CHAPTER DUA PULUH TIGA: Fakta.

98 15 0
                                    

—Bunyi mewujudkan kata, kata menandakan perbuatan, perbuatan menunjukkan manusia—

----

''Kali ini aku tidak akan membiarkan Kakak bertindak gila lagi. Kakak ini seorang pengacara yang seharusnya jadi penegak, bukan malah sebaliknya. Lagipula jadilah ibu yang baik untuk Alana, nggak seperti si idiot bangsat itu yang melupakan anaknya sendiri."

Mendengar hal itu langkah Rina terhenti, ia berbalik sambil menyeringai. "Jangan nyeramahin saya soal anak. Kamu sekali lagi tidak akan bisa mengerti, jadi kuperingatkan untuk menjaga mulutmu, Fi. Lagipula apa bedanya kamu sama saya, atau sama papi. Papi saja tak masalah melakukan ini, kenapa kamu yang getot, hah! Lakukan saja perintahku dan jangan ikut campur, kamu tidak tahu apa-apa, Fi. Jadi diam saja dan nikmati pertunjukan ini sampai selesai, oke!'' peringatnya, kemudian benar-benar pergi.

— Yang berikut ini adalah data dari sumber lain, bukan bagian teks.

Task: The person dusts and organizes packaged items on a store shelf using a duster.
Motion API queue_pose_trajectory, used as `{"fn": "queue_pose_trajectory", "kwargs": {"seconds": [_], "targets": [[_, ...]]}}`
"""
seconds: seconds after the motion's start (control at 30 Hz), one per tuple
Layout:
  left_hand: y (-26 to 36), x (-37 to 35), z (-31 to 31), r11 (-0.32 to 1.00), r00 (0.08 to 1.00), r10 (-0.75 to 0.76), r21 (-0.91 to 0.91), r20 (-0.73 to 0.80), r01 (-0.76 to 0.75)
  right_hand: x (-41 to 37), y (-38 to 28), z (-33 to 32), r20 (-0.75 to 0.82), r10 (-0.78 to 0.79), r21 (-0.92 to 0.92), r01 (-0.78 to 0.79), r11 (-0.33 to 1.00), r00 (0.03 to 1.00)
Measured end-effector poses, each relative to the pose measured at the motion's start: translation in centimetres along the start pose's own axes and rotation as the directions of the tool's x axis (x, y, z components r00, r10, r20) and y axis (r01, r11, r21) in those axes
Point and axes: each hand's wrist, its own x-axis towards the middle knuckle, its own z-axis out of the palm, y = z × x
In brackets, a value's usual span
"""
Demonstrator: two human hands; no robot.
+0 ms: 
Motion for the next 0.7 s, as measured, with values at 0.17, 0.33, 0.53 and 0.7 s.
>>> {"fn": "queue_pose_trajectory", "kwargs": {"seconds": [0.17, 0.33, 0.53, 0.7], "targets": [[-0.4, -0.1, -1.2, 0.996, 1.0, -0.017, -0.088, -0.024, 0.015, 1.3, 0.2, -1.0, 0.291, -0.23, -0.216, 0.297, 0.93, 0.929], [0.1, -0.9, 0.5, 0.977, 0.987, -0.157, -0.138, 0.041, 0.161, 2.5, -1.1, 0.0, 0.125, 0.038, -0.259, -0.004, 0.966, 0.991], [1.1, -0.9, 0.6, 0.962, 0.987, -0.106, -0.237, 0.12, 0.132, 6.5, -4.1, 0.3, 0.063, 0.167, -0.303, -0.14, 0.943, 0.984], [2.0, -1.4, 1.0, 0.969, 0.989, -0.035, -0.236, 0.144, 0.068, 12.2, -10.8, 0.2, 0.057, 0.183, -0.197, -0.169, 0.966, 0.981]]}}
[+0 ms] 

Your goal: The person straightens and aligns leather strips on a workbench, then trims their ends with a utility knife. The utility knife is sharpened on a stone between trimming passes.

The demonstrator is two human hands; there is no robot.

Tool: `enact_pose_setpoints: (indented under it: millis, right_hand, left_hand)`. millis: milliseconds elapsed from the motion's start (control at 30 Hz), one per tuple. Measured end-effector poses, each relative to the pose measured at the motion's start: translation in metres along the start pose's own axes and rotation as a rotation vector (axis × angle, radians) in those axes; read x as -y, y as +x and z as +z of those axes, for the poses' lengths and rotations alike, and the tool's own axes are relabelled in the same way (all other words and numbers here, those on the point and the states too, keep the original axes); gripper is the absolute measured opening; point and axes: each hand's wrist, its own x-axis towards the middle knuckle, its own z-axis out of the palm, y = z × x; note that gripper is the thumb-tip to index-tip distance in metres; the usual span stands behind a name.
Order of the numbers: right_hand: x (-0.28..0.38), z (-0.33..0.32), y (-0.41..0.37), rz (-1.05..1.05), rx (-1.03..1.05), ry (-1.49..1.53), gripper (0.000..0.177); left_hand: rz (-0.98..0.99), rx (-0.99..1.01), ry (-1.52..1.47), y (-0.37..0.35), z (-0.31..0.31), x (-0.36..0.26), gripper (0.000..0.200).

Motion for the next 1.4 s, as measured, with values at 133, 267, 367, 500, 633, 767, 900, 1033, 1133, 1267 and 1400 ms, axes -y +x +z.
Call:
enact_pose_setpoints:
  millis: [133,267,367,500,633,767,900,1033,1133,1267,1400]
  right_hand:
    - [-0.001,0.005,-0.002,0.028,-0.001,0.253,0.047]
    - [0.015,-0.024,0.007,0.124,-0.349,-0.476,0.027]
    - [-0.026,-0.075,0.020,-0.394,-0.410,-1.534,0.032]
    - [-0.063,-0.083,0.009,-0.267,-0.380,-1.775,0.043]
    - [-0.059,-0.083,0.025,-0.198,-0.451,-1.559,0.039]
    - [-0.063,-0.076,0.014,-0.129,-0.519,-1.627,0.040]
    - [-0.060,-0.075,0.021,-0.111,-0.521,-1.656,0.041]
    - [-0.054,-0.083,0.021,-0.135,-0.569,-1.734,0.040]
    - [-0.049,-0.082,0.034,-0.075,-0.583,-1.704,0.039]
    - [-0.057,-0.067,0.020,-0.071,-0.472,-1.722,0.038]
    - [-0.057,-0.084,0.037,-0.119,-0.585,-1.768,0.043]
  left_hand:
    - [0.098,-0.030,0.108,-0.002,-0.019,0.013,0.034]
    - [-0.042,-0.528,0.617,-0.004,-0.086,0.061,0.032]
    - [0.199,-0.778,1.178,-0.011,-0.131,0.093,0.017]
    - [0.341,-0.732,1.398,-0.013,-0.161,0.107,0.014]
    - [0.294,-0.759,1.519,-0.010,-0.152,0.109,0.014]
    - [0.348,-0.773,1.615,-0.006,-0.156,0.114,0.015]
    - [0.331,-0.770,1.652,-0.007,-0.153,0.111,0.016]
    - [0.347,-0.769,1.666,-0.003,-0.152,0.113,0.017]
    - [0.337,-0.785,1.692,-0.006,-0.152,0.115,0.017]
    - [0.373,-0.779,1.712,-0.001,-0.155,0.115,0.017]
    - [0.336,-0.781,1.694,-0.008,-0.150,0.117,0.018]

Fian mengernyit menatap punggung kakaknya yang menghilang di balik dinding. Benar, ia sama sekali tak tahu alasan kenapa keluarganya sampai mau menampung orang idiot yang sudah menghabisi keluarganya sendiri tanpa ibah. Walau dengan dalih jika keluarga mereka sudah bersahabat baik sejak lama dan Dimas adalah ayah dari keponakannya. Namun, tetap saja ini gila. Entahlah, itu semakin membuatnya frustrasi, terlebih beberapa kali ia memergoki pakaian kakaknya terdapat noda-noda darah yang entah punya siapa.

''Aku harap si idiot itu tak merubah kakakku jadi seorang psycopath!'' Fian menggeleng, kemudian segera melenggang pergi setelah menggumamkan itu.

----

Esoknya ...

Milo yang baru saja datang itu lansung menjentikkan tangannya pada Fian. Fian menyeringai, lingkaran hitam di sekitar mata membuatnya seperti Zombie daripada seorang polisi.

"Ini kopi untuk Bapak, kulihat Bapak capek sekali pagi ini, apa semalam nggak pulang, Pak?'' Selesai meletakkan kopi cup itu di atas meja Fian, ia pun kembali duduk setelah mengambil beberapa berkas untuk diperiksanya lagi.

Fian yang melihat rekannya sudah berbaik hati menyajikan kopi itu lantas berujar, ''Setelah satu tahun berlalu, si Maniak kembali memulai aksinya. Benar-benar gila, aku rasa orang itu bukan manusia, Mil.'' Fian mendengkus, ia kemudian merentangkan kedua tangan ke udara setelah menggumamkan itu pada juniornya.

Michello Adrian Purnomo atau yang akrab disebut Milo itu mengangguk, posisinya sebagai Aipda, salah satu perwakilan dari Tim Inafis yang baru bergabung setahun itu pun membalas, "Bahkan caranya membunuh benar-benar rapi, selain foto dan rekaman di CD itu. Si Maniak tidak meninggalkan apa-apa lagi sebagai bukti. Jangankan barang bukti, keringatnya saja tidak kita temukan.''

Ia memang bertugas sebagai pemburu sidik jari atau mengumpulkan apa pun terkait kasus kriminal.

Setelah puas membunyikan seluruh jemari dan tulang-tulang tubuh, Fian menimpali bawahannya lagi.

''Sial memang sial! Padahal polanya masih sama seperti 5 korban sebelumnya. Setelah ponsel korban ditemukan, aku langsung memeriksa ponsel itu lewat Celebrite Ufed Touch untuk mencari barang bukti yang sekiranya ada. Namun, ajaibnya, aku tetap tidak menemukan hal mencurigakan.

Data-data di ponsel korban juga masih lengkap, tidak ada riwayat masuk SMS atau telepon dari seseorang yang mencurigakan. Tak ada daftar file dihapus dan sebagainya. Daftar panggilan terakhir pun hanya ke beberapa kerabat dekat, bahkan yang paling akhir itu ke ibunya sendiri.

Di semua akun sosmed korban pun tidak ada aktivitas mencurigakan sama sekali, aku sudah memeriksa semua dengan teliti di tambah lagi menonton video itu berulang kali, hingga sekarang mataku rasanya ingin copot. Benar-benar Si Maniak patut diberi pujian.